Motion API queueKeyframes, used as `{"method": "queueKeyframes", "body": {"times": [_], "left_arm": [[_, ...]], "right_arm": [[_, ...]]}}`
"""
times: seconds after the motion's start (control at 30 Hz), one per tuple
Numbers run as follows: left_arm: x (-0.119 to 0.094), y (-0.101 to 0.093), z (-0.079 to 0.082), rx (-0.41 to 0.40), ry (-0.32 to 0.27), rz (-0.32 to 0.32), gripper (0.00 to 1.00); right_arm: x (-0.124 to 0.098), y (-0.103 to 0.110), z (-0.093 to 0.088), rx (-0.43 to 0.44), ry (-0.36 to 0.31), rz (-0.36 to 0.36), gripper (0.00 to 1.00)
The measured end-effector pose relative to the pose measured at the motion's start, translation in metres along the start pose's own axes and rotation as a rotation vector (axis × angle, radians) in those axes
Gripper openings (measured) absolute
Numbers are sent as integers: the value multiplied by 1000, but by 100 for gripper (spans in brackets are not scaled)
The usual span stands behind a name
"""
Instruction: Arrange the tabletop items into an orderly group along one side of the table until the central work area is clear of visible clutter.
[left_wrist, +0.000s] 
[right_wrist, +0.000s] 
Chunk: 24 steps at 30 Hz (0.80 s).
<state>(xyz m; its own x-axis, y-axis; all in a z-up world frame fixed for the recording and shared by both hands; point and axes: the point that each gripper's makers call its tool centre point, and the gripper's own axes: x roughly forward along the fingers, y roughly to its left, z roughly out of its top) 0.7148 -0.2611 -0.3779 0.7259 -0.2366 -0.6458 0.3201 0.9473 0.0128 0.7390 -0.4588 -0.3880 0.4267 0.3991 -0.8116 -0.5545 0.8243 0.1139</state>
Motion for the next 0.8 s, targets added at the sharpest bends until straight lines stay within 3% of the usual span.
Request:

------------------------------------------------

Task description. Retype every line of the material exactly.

The answer.
Motion API queueKeyframes, used as `{"method": "queueKeyframes", "body": {"times": [_], "left_arm": [[_, ...]], "right_arm": [[_, ...]]}}`
"""
times: seconds after the motion's start (control at 30 Hz), one per tuple
Numbers run as follows: left_arm: x (-0.119 to 0.094), y (-0.101 to 0.093), z (-0.079 to 0.082), rx (-0.41 to 0.40), ry (-0.32 to 0.27), rz (-0.32 to 0.32), gripper (0.00 to 1.00); right_arm: x (-0.124 to 0.098), y (-0.103 to 0.110), z (-0.093 to 0.088), rx (-0.43 to 0.44), ry (-0.36 to 0.31), rz (-0.36 to 0.36), gripper (0.00 to 1.00)
The measured end-effector pose relative to the pose measured at the motion's start, translation in metres along the start pose's own axes and rotation as a rotation vector (axis × angle, radians) in those axes
Gripper openings (measured) absolute
Numbers are sent as integers: the value multiplied by 1000, but by 100 for gripper (spans in brackets are not scaled)
The usual span stands behind a name
"""
Instruction: Arrange the tabletop items into an orderly group along one side of the table until the central work area is clear of visible clutter.
[left_wrist, +0.000s] 
[right_wrist, +0.000s] 
Chunk: 24 steps at 30 Hz (0.80 s).
<state>(xyz m; its own x-axis, y-axis; all in a z-up world frame fixed for the recording and shared by both hands; point and axes: the point that each gripper's makers call its tool centre point, and the gripper's own axes: x roughly forward along the fingers, y roughly to its left, z roughly out of its top) 0.7148 -0.2611 -0.3779 0.7259 -0.2366 -0.6458 0.3201 0.9473 0.0128 0.7390 -0.4588 -0.3880 0.4267 0.3991 -0.8116 -0.5545 0.8243 0.1139</state>
Motion for the next 0.8 s, targets added at the sharpest bends until straight lines stay within 3% of the usual span.
Request:

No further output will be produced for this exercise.